At its most advanced, customer sentiment analysis can be aspect-based; it can break text down to the level of identifying aspects of the product or service being referenced, scoring each one. For example, "I love the product," followed by "The instructions that came with it are really complicated" is a positive and a negative in a single review, but both pieces of information are valuable.
Act on sentiment
All of this data plays a role in informing CRM decisions as well as product development and service policy. But it's not enough to have the numbers and see how they trend; the data itself will raise important questions, and, if possible, businesses should act on this data.
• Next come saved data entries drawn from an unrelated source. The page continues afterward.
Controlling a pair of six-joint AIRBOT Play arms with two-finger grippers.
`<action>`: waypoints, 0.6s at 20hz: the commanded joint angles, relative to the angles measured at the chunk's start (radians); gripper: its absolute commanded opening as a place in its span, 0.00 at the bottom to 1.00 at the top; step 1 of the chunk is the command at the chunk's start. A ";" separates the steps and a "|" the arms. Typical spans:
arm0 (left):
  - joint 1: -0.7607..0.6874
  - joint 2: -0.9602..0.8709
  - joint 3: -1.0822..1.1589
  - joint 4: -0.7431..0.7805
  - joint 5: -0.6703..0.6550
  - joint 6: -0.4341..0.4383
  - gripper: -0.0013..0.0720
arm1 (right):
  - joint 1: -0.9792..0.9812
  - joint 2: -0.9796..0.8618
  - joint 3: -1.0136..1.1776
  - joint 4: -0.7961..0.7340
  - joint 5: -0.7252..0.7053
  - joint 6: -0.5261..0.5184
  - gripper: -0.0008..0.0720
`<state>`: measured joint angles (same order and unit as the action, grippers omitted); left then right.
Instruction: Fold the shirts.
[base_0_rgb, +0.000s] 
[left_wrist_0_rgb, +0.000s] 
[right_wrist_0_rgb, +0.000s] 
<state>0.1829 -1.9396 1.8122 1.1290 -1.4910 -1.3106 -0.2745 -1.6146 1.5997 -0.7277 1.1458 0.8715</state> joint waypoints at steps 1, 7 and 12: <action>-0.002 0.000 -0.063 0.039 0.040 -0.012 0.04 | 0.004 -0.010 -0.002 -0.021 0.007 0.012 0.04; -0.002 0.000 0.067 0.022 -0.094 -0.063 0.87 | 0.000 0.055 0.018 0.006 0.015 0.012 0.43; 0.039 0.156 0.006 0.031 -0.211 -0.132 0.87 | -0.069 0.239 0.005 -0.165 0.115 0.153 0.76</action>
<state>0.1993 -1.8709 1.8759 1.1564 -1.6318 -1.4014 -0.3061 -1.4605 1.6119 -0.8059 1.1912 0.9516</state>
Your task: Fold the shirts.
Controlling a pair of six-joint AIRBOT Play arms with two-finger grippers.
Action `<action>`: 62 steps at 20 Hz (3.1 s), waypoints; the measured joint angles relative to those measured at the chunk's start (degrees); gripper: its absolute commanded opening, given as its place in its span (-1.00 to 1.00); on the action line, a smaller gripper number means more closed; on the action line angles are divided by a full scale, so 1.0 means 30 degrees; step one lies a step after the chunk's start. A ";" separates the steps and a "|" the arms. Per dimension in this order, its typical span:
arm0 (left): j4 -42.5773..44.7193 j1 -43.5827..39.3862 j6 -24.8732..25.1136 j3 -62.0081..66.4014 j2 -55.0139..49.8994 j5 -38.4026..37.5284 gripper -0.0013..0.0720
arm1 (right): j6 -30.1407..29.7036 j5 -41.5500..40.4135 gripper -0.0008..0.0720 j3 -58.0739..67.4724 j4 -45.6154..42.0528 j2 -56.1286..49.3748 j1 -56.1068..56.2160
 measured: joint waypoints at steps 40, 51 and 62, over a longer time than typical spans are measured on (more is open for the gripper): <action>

When a customer's rating or answer changes, it's important for businesses to understand why. What is the timing? Is there an upgrade or new release of a popular product or service? Or perhaps a competitor launched some new features that are drawing customers away?
A customer's positive rating going negative affects the overall numbers of a product's popularity, but it's also a cue to reach out to the customer for more data to address any problems and determine what the business can do differently.
It's also important, in using sentiment as the basis for action, to view it as a whole. While businesses should constantly monitor for important cues, they should also keep an analytical eye on the general trend of sentiment where various aspects of the brand are concerned.
Monitoring whether the same customer praises a brand repeatedly in recommendations or on social media is also important, as this person may be a potential brand ambassador -- a customer who can be incentivized to promote the brand to others.
Customer sentiment, when properly studied, can show the why of underlying customer behavior. This behavioral cue can signal to an organization what to do next and how to keep the relationship fresh.